A Thompson's Weapons é, de longe, uma das mais renomadas de Shells Town nesse quesito, estando localizada no extremo norte da ilha próxima à Awa's Shells. Trata-se de uma cabana de dois andares, construída majoritariamente à base de madeira, com uma dupla de janelas de vidro no pavimento inferior e uma central no superior. Há uma grande placa informativa em formato retangular entre os pisos, indicando, num letreiro pintado a mão em tinta preta, o nome do estabelecimento.

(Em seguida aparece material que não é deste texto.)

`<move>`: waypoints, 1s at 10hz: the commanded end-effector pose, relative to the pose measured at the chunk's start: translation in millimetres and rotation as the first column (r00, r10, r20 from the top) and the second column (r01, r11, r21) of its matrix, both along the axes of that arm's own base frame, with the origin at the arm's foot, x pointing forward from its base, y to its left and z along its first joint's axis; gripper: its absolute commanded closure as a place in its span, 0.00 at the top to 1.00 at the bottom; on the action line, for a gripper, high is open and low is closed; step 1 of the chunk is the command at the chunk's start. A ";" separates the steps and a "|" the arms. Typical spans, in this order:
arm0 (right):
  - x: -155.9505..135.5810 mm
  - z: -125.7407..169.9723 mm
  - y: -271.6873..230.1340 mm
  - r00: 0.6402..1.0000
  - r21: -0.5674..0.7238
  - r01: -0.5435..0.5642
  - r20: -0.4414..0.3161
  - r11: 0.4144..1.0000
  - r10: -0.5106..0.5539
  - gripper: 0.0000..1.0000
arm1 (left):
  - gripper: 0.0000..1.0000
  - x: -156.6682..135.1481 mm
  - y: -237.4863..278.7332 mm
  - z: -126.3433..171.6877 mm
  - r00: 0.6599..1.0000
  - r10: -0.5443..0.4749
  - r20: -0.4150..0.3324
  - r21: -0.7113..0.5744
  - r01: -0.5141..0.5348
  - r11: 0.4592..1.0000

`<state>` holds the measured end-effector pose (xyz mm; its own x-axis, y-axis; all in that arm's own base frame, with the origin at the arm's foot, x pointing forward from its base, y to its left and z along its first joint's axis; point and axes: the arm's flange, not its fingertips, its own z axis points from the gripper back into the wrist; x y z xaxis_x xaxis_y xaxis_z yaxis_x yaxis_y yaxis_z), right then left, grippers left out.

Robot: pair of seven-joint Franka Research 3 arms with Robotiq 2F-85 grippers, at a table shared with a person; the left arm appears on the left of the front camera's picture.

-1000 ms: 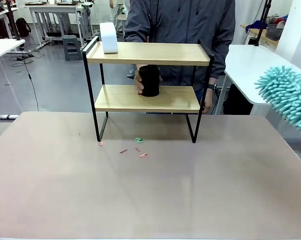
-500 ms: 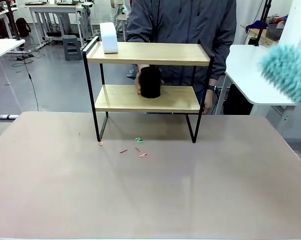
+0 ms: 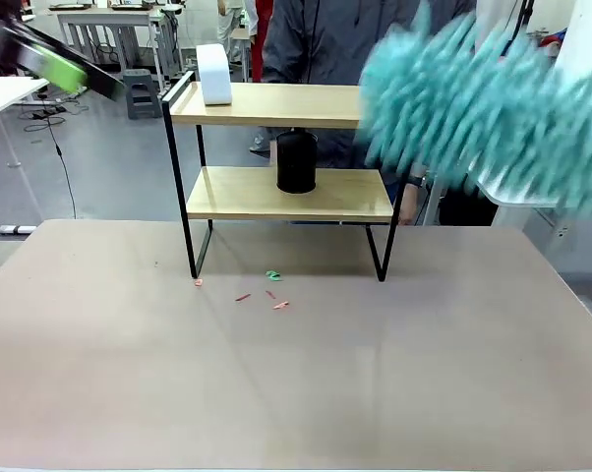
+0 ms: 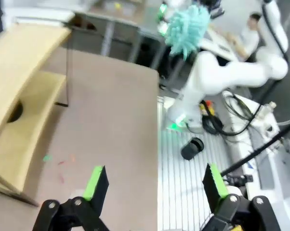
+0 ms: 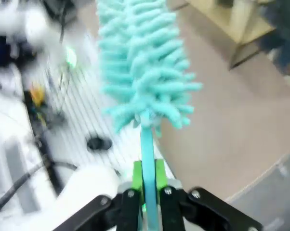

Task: Clean the shelf.
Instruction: Hand the Duster back to the human.

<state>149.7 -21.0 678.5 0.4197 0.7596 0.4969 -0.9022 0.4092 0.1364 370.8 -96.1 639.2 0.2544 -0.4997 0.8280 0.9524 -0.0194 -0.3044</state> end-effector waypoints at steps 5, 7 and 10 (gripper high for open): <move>18.7 -19.7 29.2 0.993 -0.067 -0.081 -0.091 0.994 0.074 0.12 | 1.00 13.3 -35.0 -43.0 0.994 -0.051 -0.099 -0.015 0.050 0.999; 62.9 -4.5 74.0 0.973 -0.159 -0.189 -0.167 0.969 0.162 0.12 | 1.00 27.9 -65.6 -54.4 0.987 -0.048 -0.153 -0.020 0.045 0.999; 112.2 -10.2 144.4 0.940 -0.261 -0.260 -0.288 0.930 0.182 0.12 | 1.00 38.9 -105.1 -73.5 0.986 -0.067 -0.152 0.016 0.070 0.997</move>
<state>249.0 116.2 651.2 0.3129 0.9318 0.1840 -0.9295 0.2606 0.2610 406.8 -192.1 559.8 0.3373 -0.5381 0.7724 0.8898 -0.0855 -0.4482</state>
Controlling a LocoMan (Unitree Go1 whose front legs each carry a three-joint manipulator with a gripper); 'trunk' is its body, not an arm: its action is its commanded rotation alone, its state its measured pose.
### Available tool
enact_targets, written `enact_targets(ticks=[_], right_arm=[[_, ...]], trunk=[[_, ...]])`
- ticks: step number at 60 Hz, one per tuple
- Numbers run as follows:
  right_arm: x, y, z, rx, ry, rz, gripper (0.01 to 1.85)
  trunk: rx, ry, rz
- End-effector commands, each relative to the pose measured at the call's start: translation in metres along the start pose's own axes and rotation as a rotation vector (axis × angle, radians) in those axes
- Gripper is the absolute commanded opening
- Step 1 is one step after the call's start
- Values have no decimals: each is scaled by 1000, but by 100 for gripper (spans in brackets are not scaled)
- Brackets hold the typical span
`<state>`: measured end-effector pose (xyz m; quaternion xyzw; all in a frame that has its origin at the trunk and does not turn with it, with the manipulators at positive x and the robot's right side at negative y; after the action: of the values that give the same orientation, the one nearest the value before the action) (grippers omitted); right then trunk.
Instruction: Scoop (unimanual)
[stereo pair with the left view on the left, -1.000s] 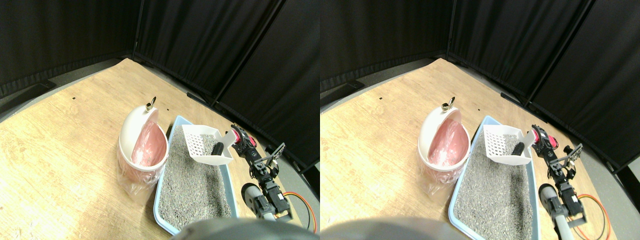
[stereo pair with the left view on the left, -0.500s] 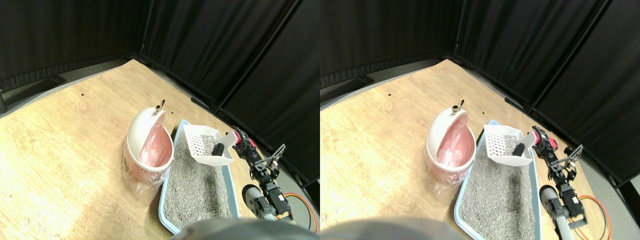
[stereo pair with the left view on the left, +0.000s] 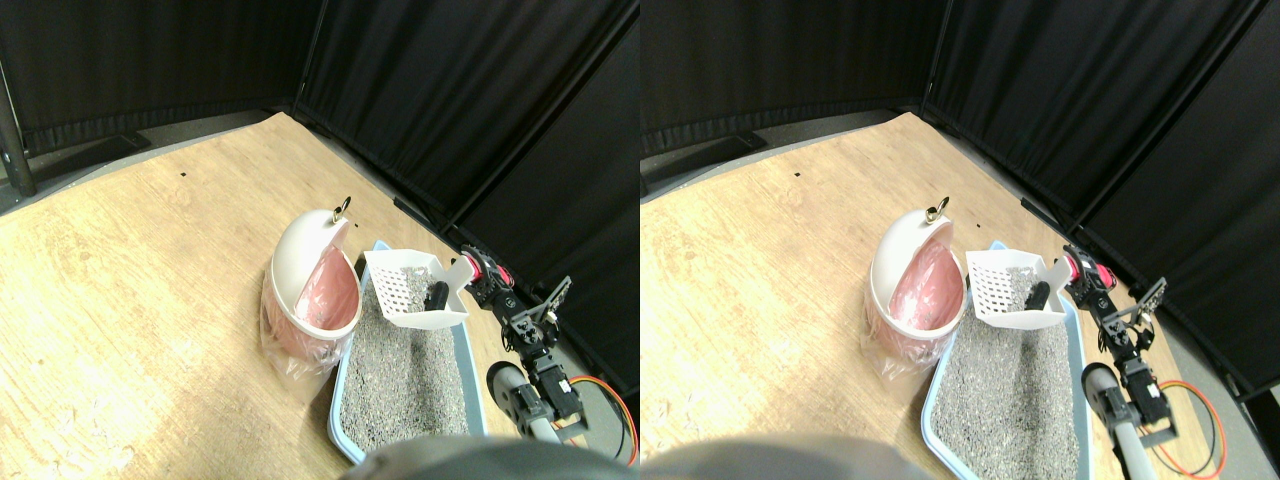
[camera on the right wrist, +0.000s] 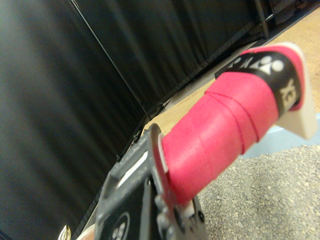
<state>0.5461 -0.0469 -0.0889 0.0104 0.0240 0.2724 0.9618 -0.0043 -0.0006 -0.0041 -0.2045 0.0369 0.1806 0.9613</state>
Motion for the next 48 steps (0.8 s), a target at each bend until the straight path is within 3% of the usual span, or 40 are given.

Chegando lá, Feared passou pela entrada principal, uma porta singela atrelada a um mecanismo trivial de campainha, de modo que, ao abri-la, um pequeno sino dourado badalou, prenunciando a entrada de um novo cliente. O interior do estabelecimento é bem mais sofisticado que sua fachada. Seus quatro cantos são dotados de adornos e ornamentos, como tapetes sofisticados estendidos, quadros artesanais, vasos de porcelana e, até mesmo, peças de ouro e prata. No teto, há um grande lustre medial, cuja iluminação, partindo de cinco lâmpadas em anel, é suficiente para aclarar todo o recinto. Ao fundo, dois degraus separam um tablado onde está localizado o balcão do vendedor. O acesso é único, somente por uma pequena porta dupla à direita. Atrás, há uma série de armas presas à parede, as quais estão protegidas por uma vidraça resistente encadeada. Espadas, soqueiras, pistolas e, claro, lanças. Ali estavam as mais belas, mas não representavam as únicas à venda, uma vez que uma porta à esquerda revela um depósito em que as demais poderiam ser encontradas.

– Bem-vindo! – Comentou alacremente Thompson assim que notou a chegada de Feared. Ele é um homem negro alto, dotado de um físico bastante avantajado. Possui um lustrado crânio careca, senão por um cavanhaque marcante. Devido o balcão, apenas é possível vislumbrá-lo do estômago para cima, ainda que o bastante para contemplar seus músculos proeminentes e acentuados na blusa branca de malha fina. Apesar da aparência intimidadora, ele recebeu Feared com um sorriso no rosto, empolgado com a possibilidade de mais uma venda. – Claro, claro. Tenho todo o tipo de armas. Vejamos... – Após assentir com um meneio positivo com sua cabeça, o homem caminhou até o armazém do fundo. De lá, o garoto era capaz de ouvir os ruídos de metais abalroando e caixotes sendo remexidos. – Para o seu tamanho... Creio que esta deve servir. – A voz do homem estava bochornosa em decorrência da distância, mas ainda era audível. Ele parecia dispor de muito empenho e dedicação em assegurar a arma perfeita ao cliente.

Pouco depois de seu último comentário, Thompson retornou da sala penumbrosa, trazendo consigo algumas nódoas de poeira na camisa nívea, principalmente na região dos ombros. Ele, entretanto, não pareceu ligar, mostrando muito mais interesse no equipamento que trouxe na mão direita. Era uma lança não tão longa, com cerca de dois metros de altura, realmente consentânea com a estatura de Feared. Seu cabo, embora amadeirado, detinha um brilho ébano apolínico, contrastando detalhes negroides por todo seu esqueleto. A ponta era de uma liga férrea, não muito brilhante como aço, mas aparentava ter um gume muito afiado, não apenas no vértice, como no fio. Ela detinha um mero atavio na extremidade oposta, constituído por cordéis rubros, similar à crista equina.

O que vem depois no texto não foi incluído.